Image: Spitzer was the first telescope to directly observe light from a planet outside our solar system. Prior to that, exoplanets had been observed only indirectly. This accomplishment kicked off a new era in exoplanet science, and marked a major milestone on the journey toward detecting possible signs of life on rocky exoplanets. Two studies released in 2005 reported direct observations of the warm infrared glows from two previously detected “hot Jupiter” planets, designated HD 209458b and TrES-r1. Hot Jupiters are gas giants similar to Jupiter or Saturn, but are positioned extremely close to their parent stars. From their toasty orbits, they soak up ample starlight and shine brightly in infrared wavelengths. Credit: NASA/JPL-Caltech.
I won’t even try to go through all of Spitzer’s accomplishments, but I do need to mention the seven Earth-sized planets around TRAPPIST-1, which Spitzer data, over 500 hours worth, helped scientists identify via transit methods. And I have to include the ‘weather map’ of HD 189733b, a chart of temperature variations over the surface of a gas giant. Sean Carey, manager of the Spitzer Science Center at Caltech, has this to say about the instrument:
“When Spitzer was being designed, scientists had not yet found a single transiting exoplanet, and by the time Spitzer launched, we still knew about only a handful. The fact that Spitzer became such a powerful exoplanet tool, when that wasn’t something the original planners could have possibly prepared for, is really profound. And we generated some results that absolutely knocked our socks off.”
So true! From its Earth-trailing orbit, Spitzer was a long way from our planet’s heat and could offer greater sensitivity than other instruments, especially considering that it could detect some infrared wavelengths that could not be seen through the filter of our atmosphere. What a marvelous run for this observatory, whose decommissioning leads us directly into the launch of the infrared James Webb Space Telescope. We can only hope that the highly complex JWST makes it safely into space and that it lives to see as many mission extensions (5) as the Spitzer Space Telescope.

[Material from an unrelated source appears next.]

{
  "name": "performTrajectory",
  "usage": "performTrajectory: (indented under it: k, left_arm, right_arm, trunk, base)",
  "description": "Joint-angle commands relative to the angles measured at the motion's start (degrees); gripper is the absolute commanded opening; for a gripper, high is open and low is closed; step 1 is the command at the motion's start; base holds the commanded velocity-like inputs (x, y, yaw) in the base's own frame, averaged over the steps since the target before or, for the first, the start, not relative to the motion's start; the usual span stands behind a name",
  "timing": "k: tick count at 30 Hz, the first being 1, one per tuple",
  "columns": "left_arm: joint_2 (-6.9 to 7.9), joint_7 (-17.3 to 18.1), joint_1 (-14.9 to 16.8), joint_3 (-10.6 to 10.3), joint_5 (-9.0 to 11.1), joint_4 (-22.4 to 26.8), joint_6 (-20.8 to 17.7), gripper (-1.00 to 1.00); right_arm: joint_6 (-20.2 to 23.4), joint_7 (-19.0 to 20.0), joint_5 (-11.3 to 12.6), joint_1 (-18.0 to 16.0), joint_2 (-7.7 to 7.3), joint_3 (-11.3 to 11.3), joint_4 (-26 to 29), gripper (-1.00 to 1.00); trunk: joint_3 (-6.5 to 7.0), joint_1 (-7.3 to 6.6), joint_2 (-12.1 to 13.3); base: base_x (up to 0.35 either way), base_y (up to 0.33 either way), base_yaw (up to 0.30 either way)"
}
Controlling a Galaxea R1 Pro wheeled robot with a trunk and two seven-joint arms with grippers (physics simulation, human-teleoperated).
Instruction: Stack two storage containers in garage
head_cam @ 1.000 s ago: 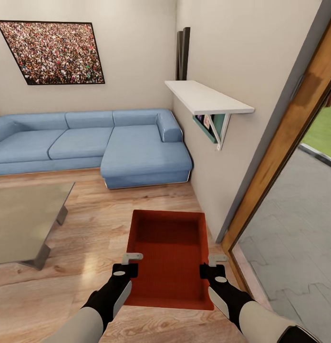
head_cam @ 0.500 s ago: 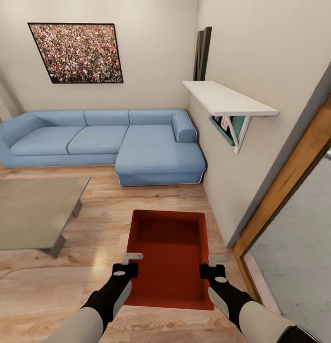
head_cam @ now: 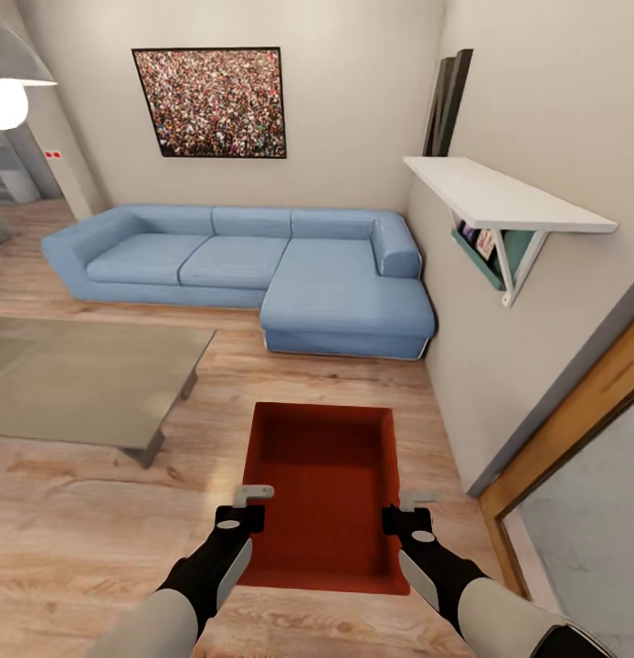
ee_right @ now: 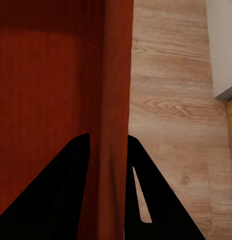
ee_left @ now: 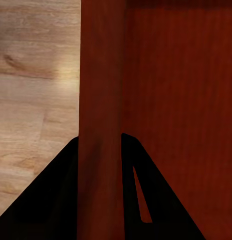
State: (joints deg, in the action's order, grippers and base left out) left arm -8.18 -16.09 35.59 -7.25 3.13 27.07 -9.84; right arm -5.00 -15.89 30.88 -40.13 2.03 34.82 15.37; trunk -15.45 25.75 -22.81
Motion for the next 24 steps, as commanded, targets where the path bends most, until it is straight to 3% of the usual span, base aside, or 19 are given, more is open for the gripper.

Image: This dazzling infrared image from NASA’s Spitzer Space Telescope shows hundreds of thousands of stars crowded into the swirling core of our spiral Milky Way galaxy. In visible-light pictures, this region cannot be seen at all because dust lying between Earth and the galactic center blocks our view. In this false-color picture, old and cool stars are blue, while dust features lit up by blazing hot, massive stars are shown in a reddish hue. Both bright and dark filamentary clouds can be seen, many of which harbor stellar nurseries. The plane of the Milky Way’s flat disk is apparent as the main, horizontal band of clouds. The brightest white spot in the middle is the very center of the galaxy, which also marks the site of a supermassive black hole. Credit: NASA/JPL-Caltech.

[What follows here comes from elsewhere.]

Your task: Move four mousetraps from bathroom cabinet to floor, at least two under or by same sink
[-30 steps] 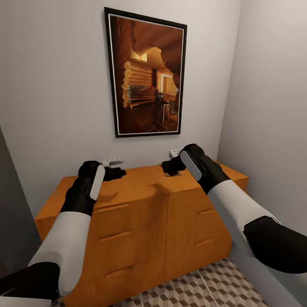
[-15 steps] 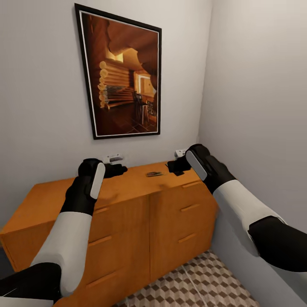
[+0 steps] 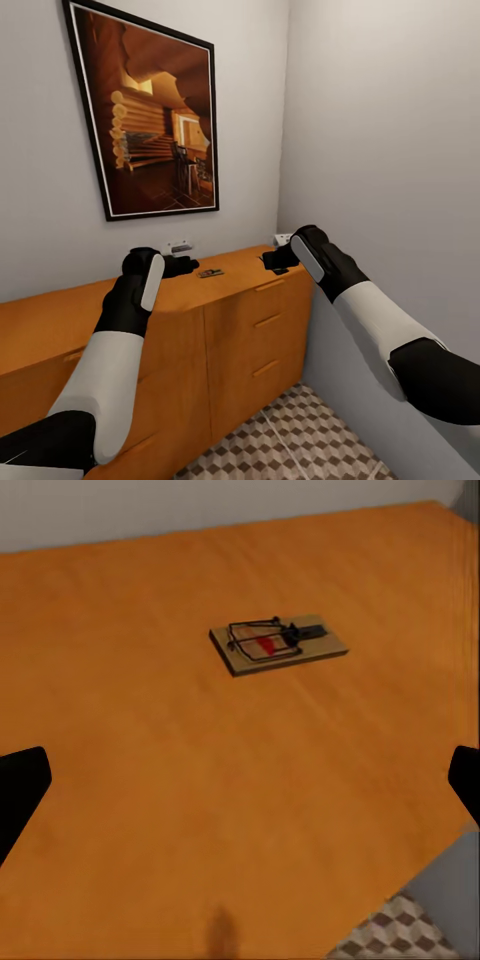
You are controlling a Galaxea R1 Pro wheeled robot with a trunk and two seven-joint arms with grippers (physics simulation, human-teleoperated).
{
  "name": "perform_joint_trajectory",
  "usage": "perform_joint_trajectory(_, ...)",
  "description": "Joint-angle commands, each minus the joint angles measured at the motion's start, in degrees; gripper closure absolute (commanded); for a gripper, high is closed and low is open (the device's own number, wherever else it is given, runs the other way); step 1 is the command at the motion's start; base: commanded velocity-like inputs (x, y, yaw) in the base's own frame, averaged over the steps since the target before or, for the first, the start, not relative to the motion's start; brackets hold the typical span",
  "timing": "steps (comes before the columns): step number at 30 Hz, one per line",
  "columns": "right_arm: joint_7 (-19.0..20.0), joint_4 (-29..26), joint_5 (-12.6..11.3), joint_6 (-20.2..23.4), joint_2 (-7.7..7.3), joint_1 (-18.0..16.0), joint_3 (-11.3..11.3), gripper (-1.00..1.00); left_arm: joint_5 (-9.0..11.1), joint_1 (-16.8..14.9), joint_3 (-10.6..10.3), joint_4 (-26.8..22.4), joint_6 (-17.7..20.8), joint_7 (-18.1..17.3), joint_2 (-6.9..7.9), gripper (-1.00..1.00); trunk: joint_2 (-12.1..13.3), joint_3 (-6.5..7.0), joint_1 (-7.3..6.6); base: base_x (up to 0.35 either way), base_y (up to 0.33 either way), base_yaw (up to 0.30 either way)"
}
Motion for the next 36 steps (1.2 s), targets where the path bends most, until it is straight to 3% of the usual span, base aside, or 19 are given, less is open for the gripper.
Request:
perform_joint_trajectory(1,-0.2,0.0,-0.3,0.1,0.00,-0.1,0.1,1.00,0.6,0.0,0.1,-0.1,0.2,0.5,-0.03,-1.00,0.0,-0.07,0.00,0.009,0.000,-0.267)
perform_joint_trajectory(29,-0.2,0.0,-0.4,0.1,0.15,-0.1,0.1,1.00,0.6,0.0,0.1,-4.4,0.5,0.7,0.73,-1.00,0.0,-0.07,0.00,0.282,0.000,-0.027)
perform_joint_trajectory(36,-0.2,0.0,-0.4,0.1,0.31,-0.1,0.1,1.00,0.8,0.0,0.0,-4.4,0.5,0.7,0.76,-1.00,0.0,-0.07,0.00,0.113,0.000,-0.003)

Spitzer was a pathfinder in many areas of astronomical research, but a kind of personal pathfinder for me, as I’ve always associated its observations with my work as a chronicler of this field. An observatory designed to study “the cold, the old and the dusty,” as NASA likes to say, taught us about objects as close as nearby asteroids and as far as the oldest galaxies. The frustrations of human spaceflight in the post-Apollo era have to be balanced against the brilliance of science missions like Spitzer, which have charted a path forward that should one day lead to direct observations of planets where life may even now be flourishing.